October 17, 2010

The World's Richest Give Billions to Remake the World in Their Image

The $600 Billion Challenge

Bill Gates, Melinda Gates, and Warren Buffett are asking the nation's billionaires to pledge to give at least half their net worth to charity, in their lifetimes or at death. If their campaign succeeds, it could change the face of philanthropy.

By Carol J. Loomis, Fortune Magazine
June 16, 2010

Warren Buffett and Bill Gates figuring out how to get billionaires  to give half.
Flying cross-country in March, Bill Gates stopped in Omaha to lunch near the airport with Warren Buffett at a Hollywood Diner, giving it a small place in history as one venue where the two made plans for their drive to boost giving. Buffett paid for lunch. Click on the photo for more pictures.

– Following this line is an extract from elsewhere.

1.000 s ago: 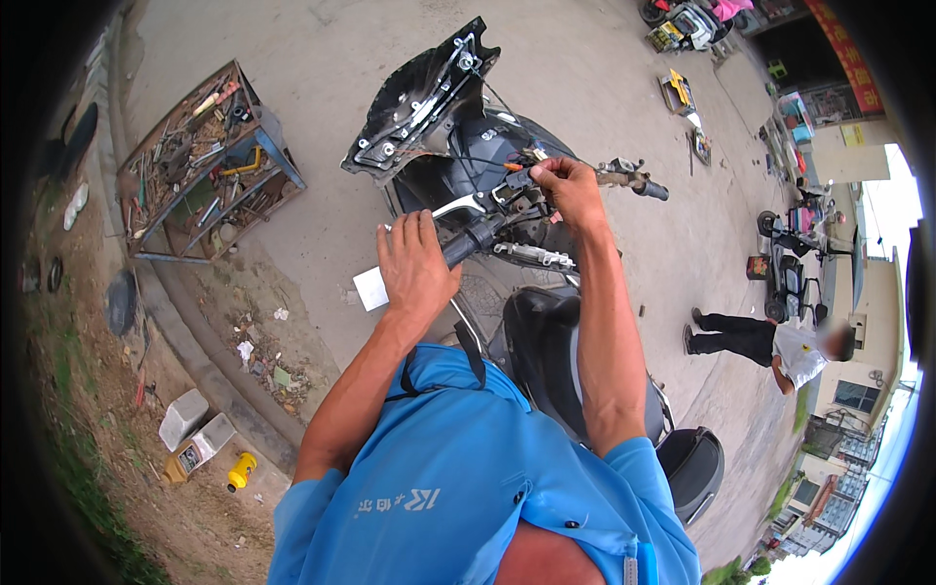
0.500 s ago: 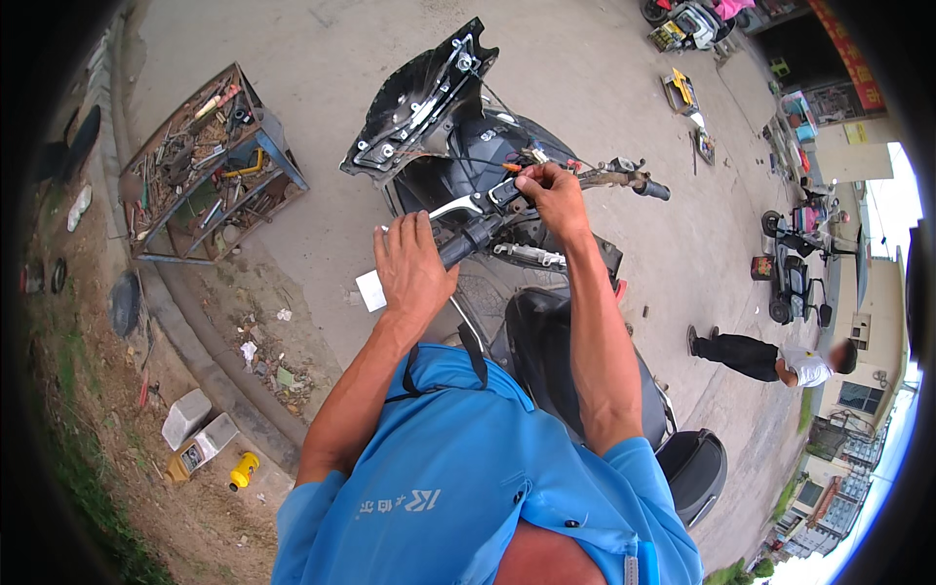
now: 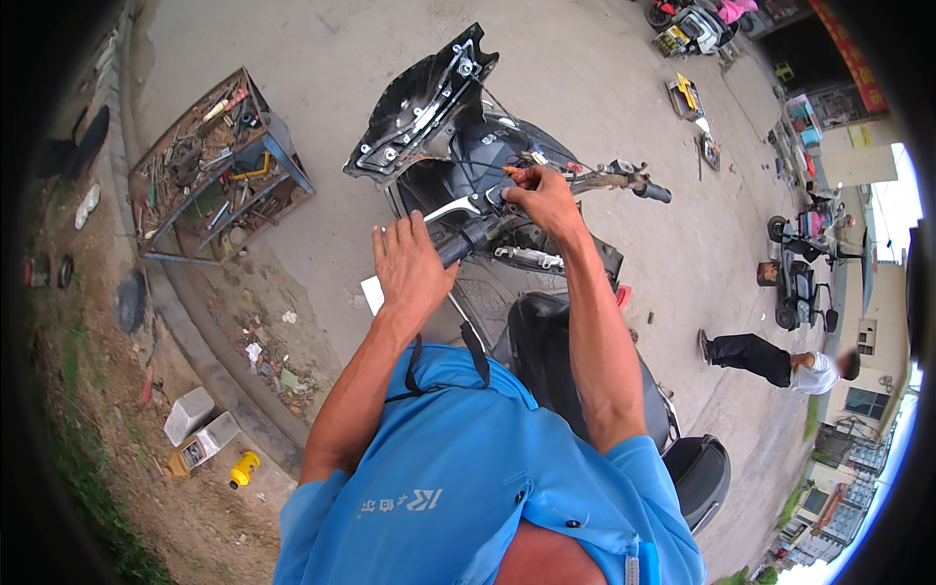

Just over a year ago, in May 2009, word leaked to the press that the two richest men in America, Bill Gates and Warren Buffett, had organized and presided over a confidential dinner meeting of billionaires in New York City. David Rockefeller was said to have been a host, Mayor Michael Bloomberg and Oprah Winfrey to have been among those attending, and philanthropy to have been the main subject.

Pushed by the press to explain, Buffett and Gates declined. But that certainly didn't dim the media's interest in reaching for descriptions of the meeting: The Chronicle of Philanthropy called it "unprecedented"; both ABC News and the Houston Chronicle went for "clandestine"; a New York magazine parody gleefully imagined George Soros to have been starstruck in the presence of Oprah. One radio broadcaster painted a dark picture: "Ladies and gentlemen, there's mischief afoot and it does not bode well for the rest of us." No, no, rebutted the former CEO of the Bill & Melinda Gates Foundation, Patty Stonesifer, who had been at the meeting and had reluctantly emerged to combat the rumors. The event, she told the Seattle Times, was simply a group of friends and colleagues "discussing ideas" about philanthropy.

And so it was. But that discussion -- to be fully described for the first time in this article -- has the potential to dramatically change the philanthropic behavior of Americans, inducing them to step up the amounts they give. With that dinner meeting, Gates and Buffett started what can be called the biggest fundraising drive in history. They'd welcome donors of any kind. But their direct target is billionaires, whom the two men wish to see greatly raise the amounts they give to charities, of any and all kinds. That wish was not mathematically framed at the time of the New York meeting. But as two other U.S. dinners were held (though not leaked), Buffett and Gates and his wife, Melinda, set the goal:
They are driving to get the super-rich, starting with the Forbes list of the 400 wealthiest Americans, to pledge -- literally pledge -- at least 50% of their net worth to charity during their lifetimes or at death.
Without a doubt, that plan could create a colossal jump in the dollars going to philanthropy, though of what size is a puzzle we'll get to. To begin with, a word about this article you are reading. It is the first public disclosure of what Buffett and Melinda and Bill Gates are trying to do. Over the past couple of months Fortune has interviewed the three principals as the project has unfolded, as well as a group of billionaires who have signed up to add their names to the Gates/Buffett campaign.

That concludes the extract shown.